Das sozialdemokratisch geführte Bundesarbeitsministerium betont dagegen, dass die rechtlichen Hürden für ein solches Verbot hoch seien. Auf nd-Anfrage heißt es, dass es »nur unter engen Voraussetzungen zu rechtfertigen« sei. Auch, weil es um die unternehmerische Freiheit geht. Die Frage, ob sich ein solches Verbot rechtlich umzusetzen lässt, müsse branchenspezifisch beantwortet werden. Auch dahin gehend, ob das Problem strukturell sei.

Dass dem so ist, legt ein aktueller Bericht der Generalzolldirektion zu Verstößen in der Branche nahe, über den die Rheinische Post berichtete. Darin ist von weitreichenden Rechtsverstößen die Rede. Auf nd-Anfrage teilte das Arbeitsministerium jedoch mit, den Bericht nicht zu kennen. Auch weil die Behörde dem Finanzministerium unterstellt ist. Dort will man sich dazu nicht äußern.

Es hätten sich in der Branche Strukturen herausgebildet, »die dem Bereich der organisierten Kriminalität zuzuordnen sind«, ist auch der Grüne-Bundestagsabgeordnete und Gewerkschafter Frank Bsirske überzeugt. »Ein Subunternehmerverbot oder die Begrenzung der Vergabe könnte die Probleme in der Branche weitgehend lösen«, teilt sein Büro auf nd-Anfrage mit.

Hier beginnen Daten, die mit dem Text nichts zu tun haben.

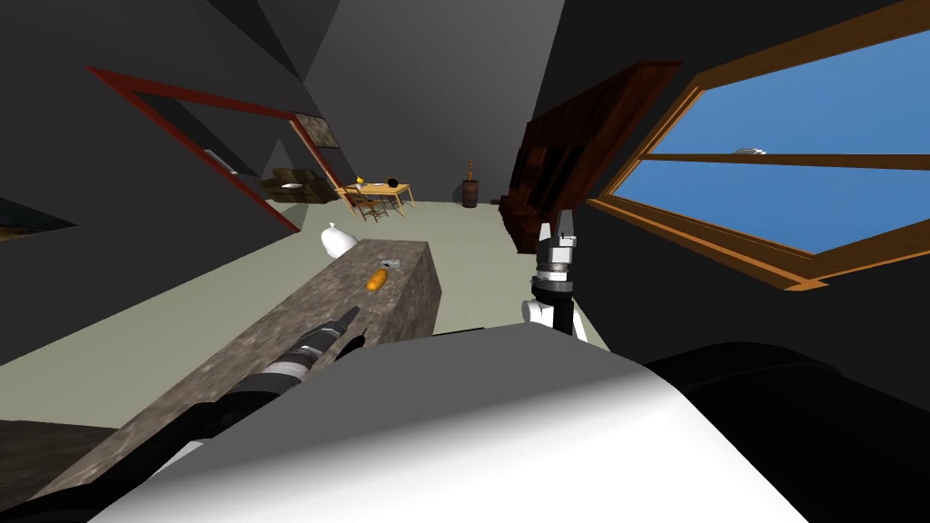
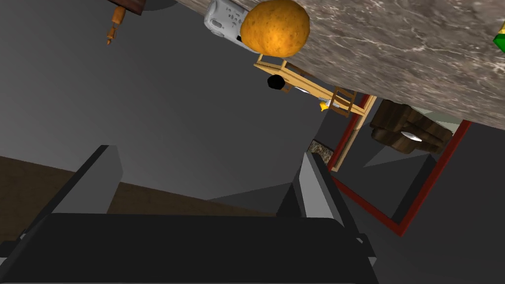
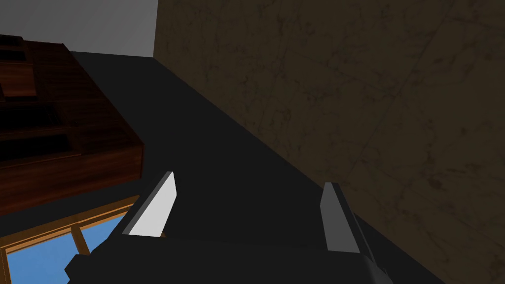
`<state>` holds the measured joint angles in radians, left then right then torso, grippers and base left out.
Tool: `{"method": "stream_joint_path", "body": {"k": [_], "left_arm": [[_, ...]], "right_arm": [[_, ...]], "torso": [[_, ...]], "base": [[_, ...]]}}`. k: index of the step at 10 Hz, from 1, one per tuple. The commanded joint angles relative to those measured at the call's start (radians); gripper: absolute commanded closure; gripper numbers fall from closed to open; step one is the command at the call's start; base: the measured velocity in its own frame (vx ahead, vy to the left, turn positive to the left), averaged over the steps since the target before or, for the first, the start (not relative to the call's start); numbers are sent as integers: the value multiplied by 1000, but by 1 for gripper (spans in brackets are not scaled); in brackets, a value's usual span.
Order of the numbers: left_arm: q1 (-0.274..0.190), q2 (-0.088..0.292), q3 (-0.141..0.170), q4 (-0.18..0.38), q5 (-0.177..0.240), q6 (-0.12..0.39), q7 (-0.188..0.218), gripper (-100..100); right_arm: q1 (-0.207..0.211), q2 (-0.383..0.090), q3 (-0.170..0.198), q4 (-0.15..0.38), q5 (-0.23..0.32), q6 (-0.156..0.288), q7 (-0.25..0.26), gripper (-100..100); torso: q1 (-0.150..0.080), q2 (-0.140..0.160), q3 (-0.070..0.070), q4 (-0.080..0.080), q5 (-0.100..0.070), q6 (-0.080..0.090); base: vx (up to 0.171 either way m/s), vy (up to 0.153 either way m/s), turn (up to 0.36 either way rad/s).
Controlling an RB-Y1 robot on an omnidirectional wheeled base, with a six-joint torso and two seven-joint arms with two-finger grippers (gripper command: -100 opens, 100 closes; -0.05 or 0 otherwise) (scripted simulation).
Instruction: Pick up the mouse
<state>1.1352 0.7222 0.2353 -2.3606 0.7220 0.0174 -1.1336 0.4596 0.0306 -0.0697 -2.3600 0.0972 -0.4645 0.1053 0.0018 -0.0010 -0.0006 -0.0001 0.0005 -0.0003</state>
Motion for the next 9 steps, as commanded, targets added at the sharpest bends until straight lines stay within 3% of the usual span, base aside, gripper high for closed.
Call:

Doch selbst wenn sich SPD und Grüne auf ein Verbot oder die Beschränkung von Subunternehmen einigten, die FDP würde blockieren. Aus dem Büro des wirtschaftspolitischen Sprechers der Fraktion, Reinhard Houben, heißt es: »Die Konkurrenten der Deutschen Post sind auf den Einsatz von Subunternehmen angewiesen.« Wichtiger wäre es, dass »die schwarzen Schafe wirksam aussortiert werden«.

Dass sich an den Arbeitsbedingungen in der Paketbranche grundlegend etwas ändert, ist also nicht absehbar. So lange dürften die wilden Streiks weitergehen. Vielleicht mit mehr Öffentlichkeit und Unterstützung der Gewerkschaften.